If Tanaami was employing distortions redolent of hallucinations in that period, the recent painting on display is a much more psychedelic experience
Posters like No More War_4 (1967) make the first impression: intensely coloured silkscreened designs suggest the era of their making viewed through drug-addled eyes. The antiwar message of this work’s title is just a grace note between two burnt-red female faces that loom over an image of a wavy-lined sunset reflecting on water, while another woman holding an oversize flower is seen in front of a larger torso, the face above it an orange blank. If Tanaami was employing distortions redolent of hallucinations in that period, the recent painting on display is a much more psychedelic experience. Together the three panels of Elephant and whale… are three metres wide and two metres tall, and jam-packed with forms and details that pulse before your eyes. The subjects are nominally a breaching and blowing whale and a yellow elephant against a blue sky thick with pink blossoms, but the image is a tumult of other creatures. Fix on one form and you can no longer decipher its surroundings, pan out and the focus is lost. The water writhes with recurrent characters from Tanaami’s oeuvre: a lute with eyes forms the face of a hunched monklike figure walking with a stick; a snake has a man’s head; skulls abound, as do more long-lashed eyes; there are cockerels too. Even the surfaces within these forms are delivered with virtuoso touches. The elephant is filled with a dot pattern that references Lichtenstein while complicating, not clarifying, depth of field; the black and white spray on the water calls to mind classical Japanese landscapes; and the tigers at the base stretch out like Hans Holbein’s anamorphic skull in The Ambassadors (1533).

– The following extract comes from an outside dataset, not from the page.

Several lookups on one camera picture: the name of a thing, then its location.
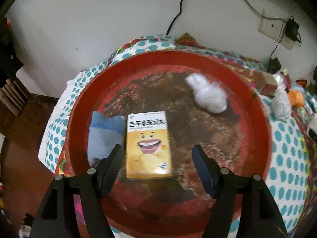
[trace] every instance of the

While Elephant and whale… is a tour de force, it is the Dream Diary Drawings that are most intriguing. On display are 80 pages, 38 × 50 cm each, some collaged but largely in coloured pencil, that find room for all kinds of fantasies – sexual, medical, biological and even architectural. Each is divided into two portrait-format drawings that sometimes mirror each other across the centrefold and often evolve from one side of the page to the next. In one, for example, the right-hand side shows a man pushing down on the shoulders of a woman upright in a pool; on the left-hand side the same scene is repeated, but her eyes are closed and something like a starfish, with an eye, is boring into her abdomen. Whether the man is ministering or abusing is unclear. Seen en masse (though still only a fraction of Tanaami’s diaries), this collection suggests the artist is observer, not agent, of these visions. But once captured, they are the stuff with which he cultivates a vocabulary and a cast to populate his extraordinary canvases.